Вот как, удивился Баринов. Не недостатков, а качеств, и не хотите, а можете. От всех, чуть не написал он, — если потребуется, все можно. Подумавши и снова закурив, он написал: «От лени, от сонливости, от чревоугодия и неспособности к большому бизнесу. От остальных — в зависимости от того, как припрет».
Давно он так интенсивно не работал головой. Анкета скакала от детских потрясений к описанию машины, которую Баринов хотел бы иметь, от даты знакомства с любимой (на данный момент) девушкой до просьбы описать занавески в рабочем кабинете. Через час, привыкнув к странностям анкеты, Баринов добрался до последнего пункта:
«С какими понятиями (вещами, запахами) чаще всего связывается ваше представление о счастье?»
Хватили, поморщился Баринов. Он стал перечислять: снежные сумерки с мягкой погодой, светло-синим свечением неба и горящими окнами, с детворой, катающейся на санках.

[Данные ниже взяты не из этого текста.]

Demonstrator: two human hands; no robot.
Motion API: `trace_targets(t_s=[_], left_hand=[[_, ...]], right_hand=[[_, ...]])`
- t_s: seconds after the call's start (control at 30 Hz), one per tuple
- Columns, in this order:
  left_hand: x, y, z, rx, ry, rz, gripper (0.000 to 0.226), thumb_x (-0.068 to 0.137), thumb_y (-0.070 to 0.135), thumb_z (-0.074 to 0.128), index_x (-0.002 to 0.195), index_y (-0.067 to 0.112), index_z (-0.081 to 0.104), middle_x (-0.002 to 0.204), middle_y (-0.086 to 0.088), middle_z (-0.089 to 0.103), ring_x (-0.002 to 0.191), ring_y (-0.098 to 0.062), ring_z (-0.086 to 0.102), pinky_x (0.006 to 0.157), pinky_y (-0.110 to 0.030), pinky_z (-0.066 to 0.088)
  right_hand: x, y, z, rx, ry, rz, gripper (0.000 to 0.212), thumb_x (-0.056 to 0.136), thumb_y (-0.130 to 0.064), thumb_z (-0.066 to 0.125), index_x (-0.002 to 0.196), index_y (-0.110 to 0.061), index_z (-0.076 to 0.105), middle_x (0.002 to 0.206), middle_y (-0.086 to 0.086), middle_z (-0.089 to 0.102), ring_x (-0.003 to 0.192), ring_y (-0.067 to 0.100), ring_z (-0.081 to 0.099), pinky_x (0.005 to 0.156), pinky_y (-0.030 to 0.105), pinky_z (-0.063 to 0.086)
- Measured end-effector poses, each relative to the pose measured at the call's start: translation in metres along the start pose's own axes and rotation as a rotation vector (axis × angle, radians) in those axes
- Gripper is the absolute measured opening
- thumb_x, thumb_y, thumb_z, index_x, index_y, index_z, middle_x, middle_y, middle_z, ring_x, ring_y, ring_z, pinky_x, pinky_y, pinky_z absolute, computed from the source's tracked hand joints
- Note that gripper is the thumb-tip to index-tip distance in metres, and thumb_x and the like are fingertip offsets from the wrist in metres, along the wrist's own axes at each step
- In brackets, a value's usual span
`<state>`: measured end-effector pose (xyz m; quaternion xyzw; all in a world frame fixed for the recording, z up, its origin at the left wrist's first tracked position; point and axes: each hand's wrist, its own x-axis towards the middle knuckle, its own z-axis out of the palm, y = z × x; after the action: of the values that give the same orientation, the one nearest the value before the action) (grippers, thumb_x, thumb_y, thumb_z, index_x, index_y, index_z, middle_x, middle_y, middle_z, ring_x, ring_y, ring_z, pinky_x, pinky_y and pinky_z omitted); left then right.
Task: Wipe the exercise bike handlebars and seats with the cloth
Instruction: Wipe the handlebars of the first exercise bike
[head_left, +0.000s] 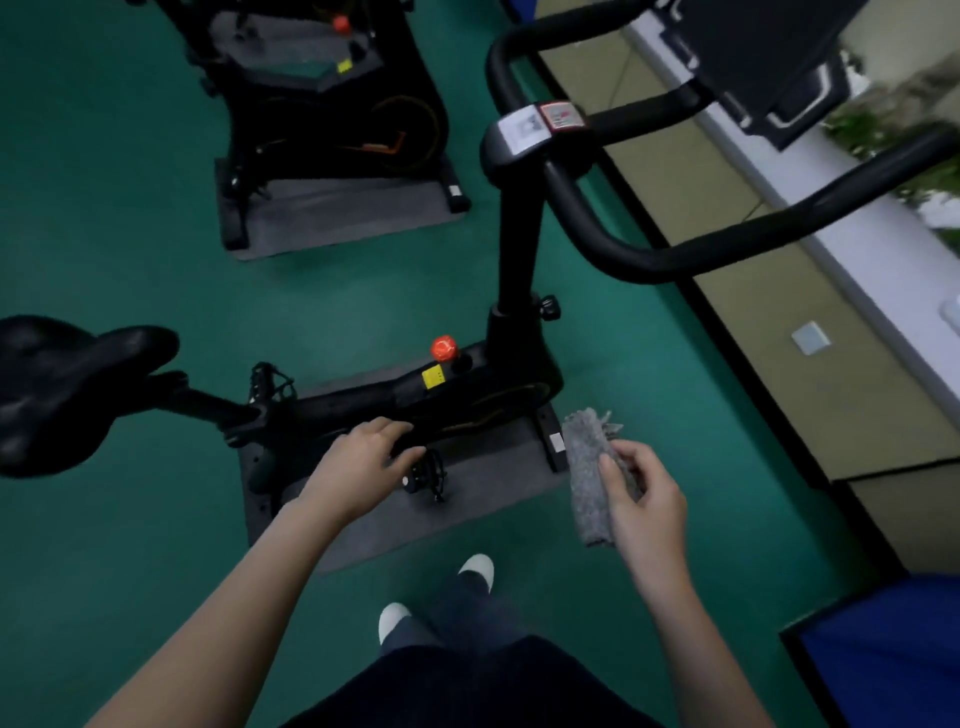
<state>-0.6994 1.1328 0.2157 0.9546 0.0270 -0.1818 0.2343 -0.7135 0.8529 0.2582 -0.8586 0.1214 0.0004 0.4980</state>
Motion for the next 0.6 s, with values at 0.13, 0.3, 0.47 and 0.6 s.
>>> trace_targets(t_s=[0.13, 0.3, 0.47, 0.6], left_hand=[[0.029, 0.033, -0.015, 0.025, 0.072, 0.097, 0.047, 0.095, 0.043, 0.048, 0.133, 0.016, 0.052, 0.133, -0.001, 0.055, 0.121, -0.021, 0.051, 0.101, -0.035, 0.041], [0.050, 0.059, -0.028, 0.000, 0.123, 0.137, 0.045, 0.094, 0.043, 0.050, 0.130, 0.018, 0.054, 0.126, 0.000, 0.058, 0.116, -0.021, 0.054, 0.099, -0.035, 0.042], [0.062, 0.072, -0.047, -0.040, 0.161, 0.162, 0.043, 0.093, 0.039, 0.054, 0.129, 0.016, 0.055, 0.125, -0.002, 0.058, 0.116, -0.023, 0.054, 0.098, -0.034, 0.041], [0.077, 0.077, -0.066, -0.053, 0.190, 0.214, 0.044, 0.093, 0.040, 0.053, 0.131, 0.017, 0.054, 0.127, -0.001, 0.058, 0.119, -0.020, 0.052, 0.099, -0.031, 0.038]], right_hand=[[0.018, 0.002, -0.019, 0.040, 0.076, 0.001, 0.008, 0.093, -0.016, 0.059, 0.099, -0.020, 0.063, 0.100, -0.005, 0.065, 0.094, 0.007, 0.060, 0.080, 0.024, 0.047], [0.032, -0.007, -0.034, 0.124, 0.114, 0.001, 0.020, 0.093, -0.012, 0.058, 0.091, -0.032, 0.058, 0.092, -0.013, 0.064, 0.083, -0.010, 0.059, 0.068, 0.008, 0.044], [0.037, -0.019, -0.038, 0.241, 0.166, 0.016, 0.024, 0.092, -0.002, 0.056, 0.095, -0.026, 0.059, 0.097, -0.010, 0.065, 0.084, -0.013, 0.060, 0.069, 0.003, 0.046], [0.038, -0.028, -0.032, 0.279, 0.157, 0.031, 0.033, 0.093, 0.000, 0.053, 0.105, -0.031, 0.061, 0.110, -0.015, 0.064, 0.100, -0.009, 0.060, 0.083, 0.010, 0.050]])
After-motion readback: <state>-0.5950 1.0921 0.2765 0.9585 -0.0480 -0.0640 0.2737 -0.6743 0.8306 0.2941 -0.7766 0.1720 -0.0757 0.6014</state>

Весенний вечер во дворе, опять же с детьми, играющими в классики, гоняющими ногой банку из-под гуталина. Теперь, кажется, таких банок нет. Жаркий летний день, опущенные голубые занавески, ландыши в майонезной банке на столе, стакан холодной воды, никуда не надо бежать. Все здоровы, он лежит на диване, за окном холодно, в комнате тепло, телевизор разговаривает, Ирка вяжет рядом. Опять же лето, он идет из булочной через дворы… Места на ответ — почти страница — едва хватало, и он вписал еще цветение сирени в огромном пустом парке, лес с грибами и пруд около дома с рыболовами, с детьми в колясках, с кормлением уток сладкой булкой из ближайшей булочной. Все это — при условии мирного времени и чистой совести.

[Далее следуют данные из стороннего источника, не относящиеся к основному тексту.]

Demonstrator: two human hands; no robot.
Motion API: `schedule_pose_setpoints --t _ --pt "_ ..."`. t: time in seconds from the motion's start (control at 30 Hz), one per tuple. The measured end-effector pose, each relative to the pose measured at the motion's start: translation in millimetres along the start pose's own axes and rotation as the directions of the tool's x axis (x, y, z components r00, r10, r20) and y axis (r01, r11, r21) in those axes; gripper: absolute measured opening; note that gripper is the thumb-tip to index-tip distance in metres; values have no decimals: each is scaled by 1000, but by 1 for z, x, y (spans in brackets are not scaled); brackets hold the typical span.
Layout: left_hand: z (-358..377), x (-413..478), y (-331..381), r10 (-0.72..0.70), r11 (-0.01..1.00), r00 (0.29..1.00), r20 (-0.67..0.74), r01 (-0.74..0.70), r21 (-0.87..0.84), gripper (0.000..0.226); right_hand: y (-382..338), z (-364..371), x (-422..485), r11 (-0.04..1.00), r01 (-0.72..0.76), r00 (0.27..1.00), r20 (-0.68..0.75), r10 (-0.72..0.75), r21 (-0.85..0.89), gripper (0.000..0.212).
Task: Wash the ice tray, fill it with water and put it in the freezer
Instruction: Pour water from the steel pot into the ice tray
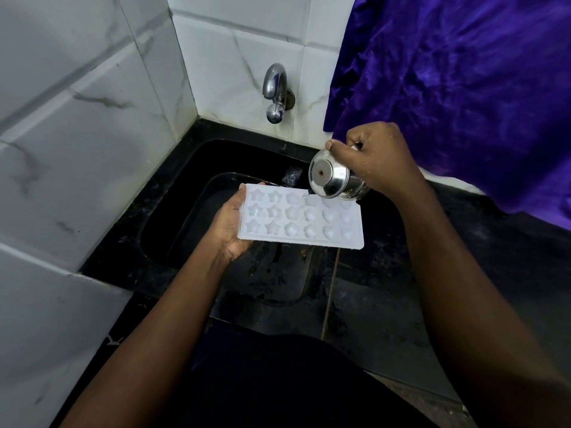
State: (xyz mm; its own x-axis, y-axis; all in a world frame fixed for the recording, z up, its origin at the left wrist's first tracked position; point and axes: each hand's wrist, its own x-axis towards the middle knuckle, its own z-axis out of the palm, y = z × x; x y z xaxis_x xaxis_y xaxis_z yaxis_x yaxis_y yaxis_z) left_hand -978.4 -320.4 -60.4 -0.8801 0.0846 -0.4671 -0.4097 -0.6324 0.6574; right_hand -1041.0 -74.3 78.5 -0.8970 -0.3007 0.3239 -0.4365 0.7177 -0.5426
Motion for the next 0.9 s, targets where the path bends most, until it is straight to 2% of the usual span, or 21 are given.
schedule_pose_setpoints --t 0.17,0.37,0.5,0.57,0.7,0.9 --pt "0 1 0 1 1000 1000 3 -1 -9 49 3 1 0 998 -35 999 -4 35 52 57" --pt "-3 2 1 1 1000 1000 6 -2 14 48 18 3 -2 931 -173 983 -7 185 322 59" --pt "-7 3 1 4 1000 1000 10 -4 4 48 25 -6 -1 888 -174 976 -45 213 426 62" --pt "-8 3 1 5 1000 1000 8 -5 9 48 27 -11 -2 907 -155 980 -58 193 391 61" --pt "-7 2 2 9 1000 1000 2 -9 22 47 29 -11 -6 974 -114 992 -27 122 198 58" --pt "-4 -1 5 -10 999 1000 0 10 32 48 28 1 -10 997 -77 997 29 78 -9 56"
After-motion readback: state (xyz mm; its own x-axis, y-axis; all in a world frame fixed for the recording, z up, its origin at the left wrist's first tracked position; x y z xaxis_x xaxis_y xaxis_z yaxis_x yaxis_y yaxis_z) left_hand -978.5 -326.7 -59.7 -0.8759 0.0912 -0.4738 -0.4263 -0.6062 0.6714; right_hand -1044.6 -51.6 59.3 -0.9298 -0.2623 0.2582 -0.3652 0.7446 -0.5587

На последнем листе было только:
«Какие пять вопросов вам НЕ задали? (Без ответов)».
Баринов хотел было схохмить (например: «Не хочется ли вам в сортир?» — а ему хотелось), но он вполне серьезно выписал пять вопросов, которые ожидал встретить и не нашел. Один был о любимой книге (фильме), но указывать «Уленшпигеля» он не стал, а с фильмом и сам затруднился.

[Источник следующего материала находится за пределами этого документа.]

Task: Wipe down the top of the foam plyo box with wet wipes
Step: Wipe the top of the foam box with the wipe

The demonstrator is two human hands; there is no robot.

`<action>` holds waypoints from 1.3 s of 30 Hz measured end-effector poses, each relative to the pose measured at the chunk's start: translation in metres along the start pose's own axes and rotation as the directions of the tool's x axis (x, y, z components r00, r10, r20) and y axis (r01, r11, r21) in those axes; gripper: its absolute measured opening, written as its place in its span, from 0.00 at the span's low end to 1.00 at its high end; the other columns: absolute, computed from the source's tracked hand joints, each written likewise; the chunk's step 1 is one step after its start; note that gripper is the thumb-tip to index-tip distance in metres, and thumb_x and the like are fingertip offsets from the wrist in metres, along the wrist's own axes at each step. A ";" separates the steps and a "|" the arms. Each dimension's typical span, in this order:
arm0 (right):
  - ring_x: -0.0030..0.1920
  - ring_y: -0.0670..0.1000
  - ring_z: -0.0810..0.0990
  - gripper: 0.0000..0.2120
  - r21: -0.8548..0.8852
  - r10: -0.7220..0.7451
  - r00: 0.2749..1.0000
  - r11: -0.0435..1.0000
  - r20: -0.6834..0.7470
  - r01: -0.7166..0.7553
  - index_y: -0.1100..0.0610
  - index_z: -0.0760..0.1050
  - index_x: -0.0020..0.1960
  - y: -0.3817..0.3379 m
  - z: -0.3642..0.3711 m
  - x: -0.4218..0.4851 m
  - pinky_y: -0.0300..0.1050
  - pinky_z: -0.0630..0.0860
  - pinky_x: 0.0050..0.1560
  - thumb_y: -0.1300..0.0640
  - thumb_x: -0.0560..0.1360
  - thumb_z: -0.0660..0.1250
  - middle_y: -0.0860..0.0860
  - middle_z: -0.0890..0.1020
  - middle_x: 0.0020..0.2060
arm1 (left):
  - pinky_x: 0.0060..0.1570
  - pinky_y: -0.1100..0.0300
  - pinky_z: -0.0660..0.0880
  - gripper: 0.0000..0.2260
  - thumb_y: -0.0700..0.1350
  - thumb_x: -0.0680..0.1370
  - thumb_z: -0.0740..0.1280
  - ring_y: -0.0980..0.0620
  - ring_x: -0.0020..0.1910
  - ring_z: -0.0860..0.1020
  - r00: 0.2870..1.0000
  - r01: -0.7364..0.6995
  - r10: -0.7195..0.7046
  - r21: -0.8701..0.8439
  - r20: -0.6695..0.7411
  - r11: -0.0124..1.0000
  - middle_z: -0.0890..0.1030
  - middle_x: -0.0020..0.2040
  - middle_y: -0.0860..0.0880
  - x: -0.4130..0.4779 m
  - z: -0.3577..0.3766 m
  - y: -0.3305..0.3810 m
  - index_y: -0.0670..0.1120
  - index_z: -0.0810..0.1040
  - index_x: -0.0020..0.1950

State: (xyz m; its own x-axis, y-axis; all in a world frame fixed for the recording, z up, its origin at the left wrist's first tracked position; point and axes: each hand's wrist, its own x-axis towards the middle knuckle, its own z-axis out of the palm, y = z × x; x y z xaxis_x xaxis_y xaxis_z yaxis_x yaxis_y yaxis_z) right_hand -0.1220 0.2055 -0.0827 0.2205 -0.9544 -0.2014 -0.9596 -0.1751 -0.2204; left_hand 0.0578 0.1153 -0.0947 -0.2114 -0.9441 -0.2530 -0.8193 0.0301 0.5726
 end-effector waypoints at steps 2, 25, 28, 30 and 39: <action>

— Все? — странно вовремя спросил Малахов из другой комнаты.
— В общем, да, — ответил Баринов. — А где бы тут у вас…
— Первая дверь налево, — сказал фатумолог.
Через десять минут он вышел к Баринову, который от нечего делать рассматривал книги. Конечно, если все так секретно, они свои книги на виду держать не будут. Интересно, что у него там в секретере? Секрет. Он успел заметить на полках почти полного Набокова, в том числе англоязычного, несколько работ Юнга и книжки по психиатрии.
— Написали? — спросил фатумолог.
Баринов резко отвернулся от полок.
— Извините, я тут книжки смотрю…
— Ради Бога, ради Бога, — сказал Малахов. — Можете что-то взять, тогда наверняка придете за ответом. Впрочем, вы и так придете. Через две недели буду ждать. В среду, в это же время.
— Слушайте, — осенило Баринова почти на пороге. — Вы все говорите о гонораре. Это не значит, что я чем-то заплачу уже за то, что к вам сходил? В ближайшие две недели?
Фатумолог подал пальто.
— Обязательно заплатите, мой друг. Вы тут, сидя у меня, хороший фильм по телевизору пропустили. Впрочем, судя по тому, что вы все-таки пришли, серьезного влияния на вашу жизнь он бы не оказал.
Ирке Баринов почти ничего не рассказал. Выйдя от фатумолога, он сам себе начал казаться ослом, а уж анкета и вовсе его веселила. Он смущался. Ирка не расспрашивала: ей казалось, что, если рассказать, что-то получится не так. Тем вечером она была особенно деликатна и нежна.